# ceramic pipe



## karr (Dec 8, 2008)

Do you see ceramic pipe for drain? 









I see this pipe only in the book, i work 15 years.


----------



## PLUMB TIME (Feb 2, 2009)

Me thinks we call it hub and spigot clay pipe. 2' sections, cement joints and shiny like "ceramic".

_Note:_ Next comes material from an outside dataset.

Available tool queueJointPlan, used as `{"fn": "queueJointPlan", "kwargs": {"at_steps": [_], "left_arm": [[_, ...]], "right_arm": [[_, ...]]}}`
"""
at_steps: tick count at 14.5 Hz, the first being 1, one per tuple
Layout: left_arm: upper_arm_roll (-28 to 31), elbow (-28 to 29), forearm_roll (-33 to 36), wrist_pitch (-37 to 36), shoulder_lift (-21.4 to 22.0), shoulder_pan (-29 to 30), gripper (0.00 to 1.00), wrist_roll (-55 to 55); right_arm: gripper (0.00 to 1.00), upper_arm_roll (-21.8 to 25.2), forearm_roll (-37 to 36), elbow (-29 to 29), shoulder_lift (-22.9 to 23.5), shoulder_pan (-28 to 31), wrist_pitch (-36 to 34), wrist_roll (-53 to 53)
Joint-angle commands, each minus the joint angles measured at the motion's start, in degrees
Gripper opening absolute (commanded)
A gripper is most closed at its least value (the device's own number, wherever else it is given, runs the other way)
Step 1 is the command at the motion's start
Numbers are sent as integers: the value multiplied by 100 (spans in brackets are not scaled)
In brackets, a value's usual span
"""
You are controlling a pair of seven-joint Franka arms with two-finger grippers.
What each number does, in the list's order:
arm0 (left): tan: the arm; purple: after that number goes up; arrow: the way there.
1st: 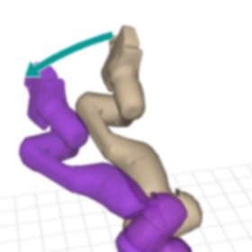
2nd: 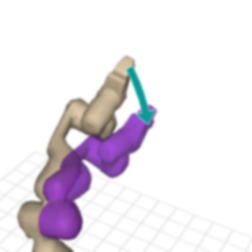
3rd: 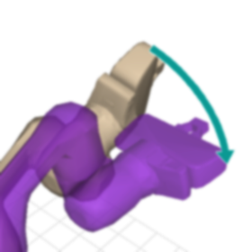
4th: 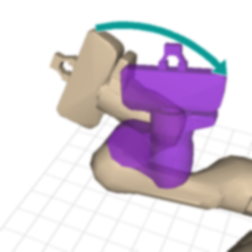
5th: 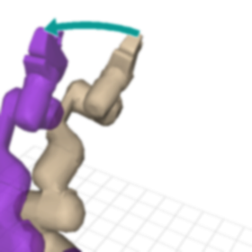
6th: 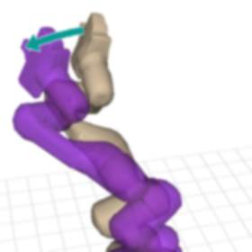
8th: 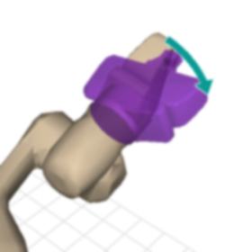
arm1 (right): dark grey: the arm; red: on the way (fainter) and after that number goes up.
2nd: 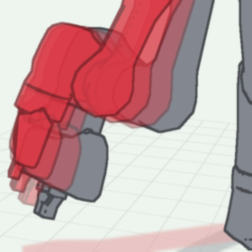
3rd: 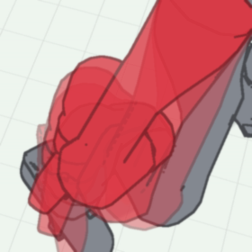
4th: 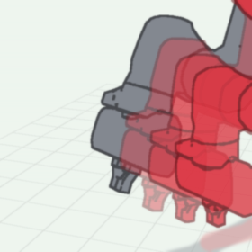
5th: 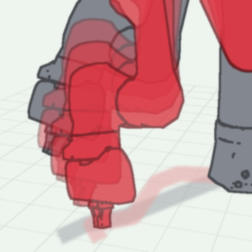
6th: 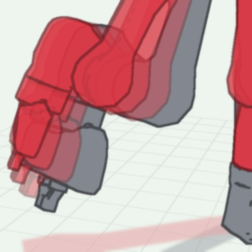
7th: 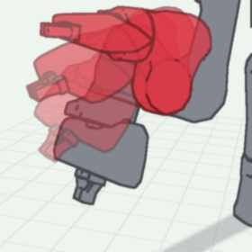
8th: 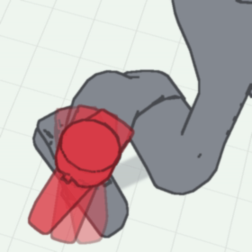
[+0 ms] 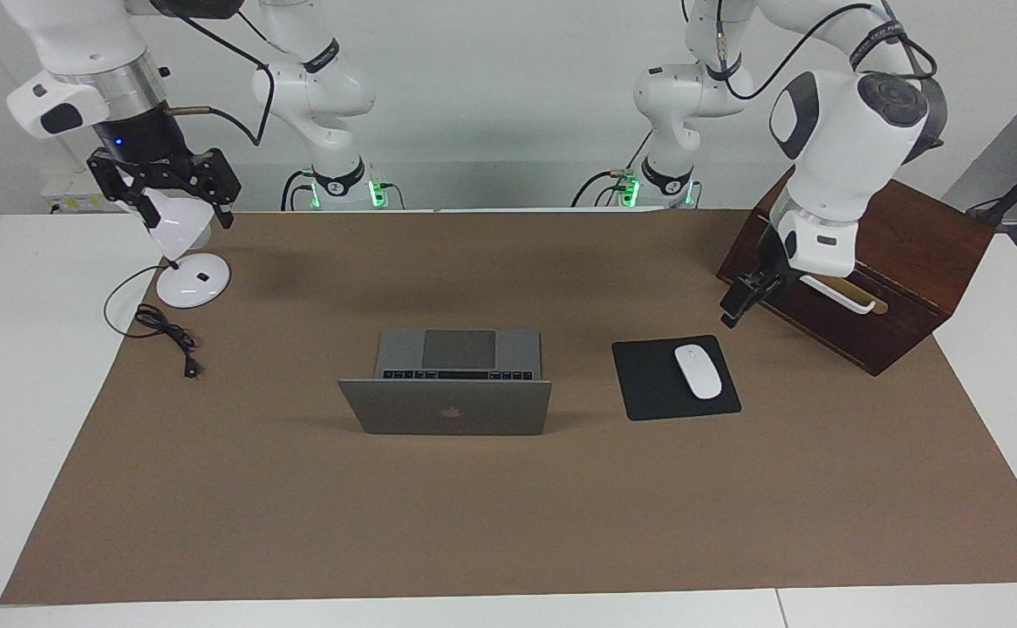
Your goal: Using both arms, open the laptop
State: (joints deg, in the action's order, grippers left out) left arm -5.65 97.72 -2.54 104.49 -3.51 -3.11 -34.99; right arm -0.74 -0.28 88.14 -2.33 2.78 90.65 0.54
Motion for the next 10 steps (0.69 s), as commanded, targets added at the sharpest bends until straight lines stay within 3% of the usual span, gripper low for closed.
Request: {"fn": "queueJointPlan", "kwargs": {"at_steps": [1,3,10], "left_arm": [[126,-174,87,-630,166,100,100,413],[64,-148,87,-1078,367,92,100,562],[73,-24,69,-1237,535,21,100,827]], "right_arm": [[100,-41,-78,-139,84,65,5,-151],[100,-41,-69,-139,154,65,-65,-142],[100,-41,-8,-289,172,82,-171,-107]]}}
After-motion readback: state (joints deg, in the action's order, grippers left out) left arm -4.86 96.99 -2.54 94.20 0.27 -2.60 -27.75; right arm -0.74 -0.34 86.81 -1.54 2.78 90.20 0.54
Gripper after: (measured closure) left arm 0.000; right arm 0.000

no longer in use here, by me anyway.


----------



## leakfree (Apr 3, 2011)

Looks like clay to me


----------



## Redwood (Sep 8, 2008)

Vitrified Clay Pipe...
I see it often...
Mostly I'm snaking it, jetting it, digging it up and replacing it, relining it, pipe bursting it... :laughing:

I like it! :thumbup:


----------



## Plumberman (Jul 7, 2008)

Is the top line clay as well?

Never seen that color before.

The bottom line gets replaced often around here.


----------



## PlungerJockey (Feb 19, 2010)

We have both types here. I like the crunching sound it makes when you smash it with a backhoe.


----------



## bulldozer (Jan 11, 2009)

The lighter color is usually storm 6 inch the darker stuff is usually 5 inch sanitary. The darker stuff tends to be much more brittle. At least around here.


----------



## karr (Dec 8, 2008)

This pipe is over 10 inch, this color is most popular in Russia for drainage pipe for outdor.
We must install on orange pipe tank for water, but we find brown pipe.


----------



## ianclapham (Jan 10, 2011)

That's what we call bell & spigot. Used here for decades but not in length. Old salt glazed pipe used for land drainage were 1 foot section butted it to each other. 
I suspect that's a 1930-1980 drain?


----------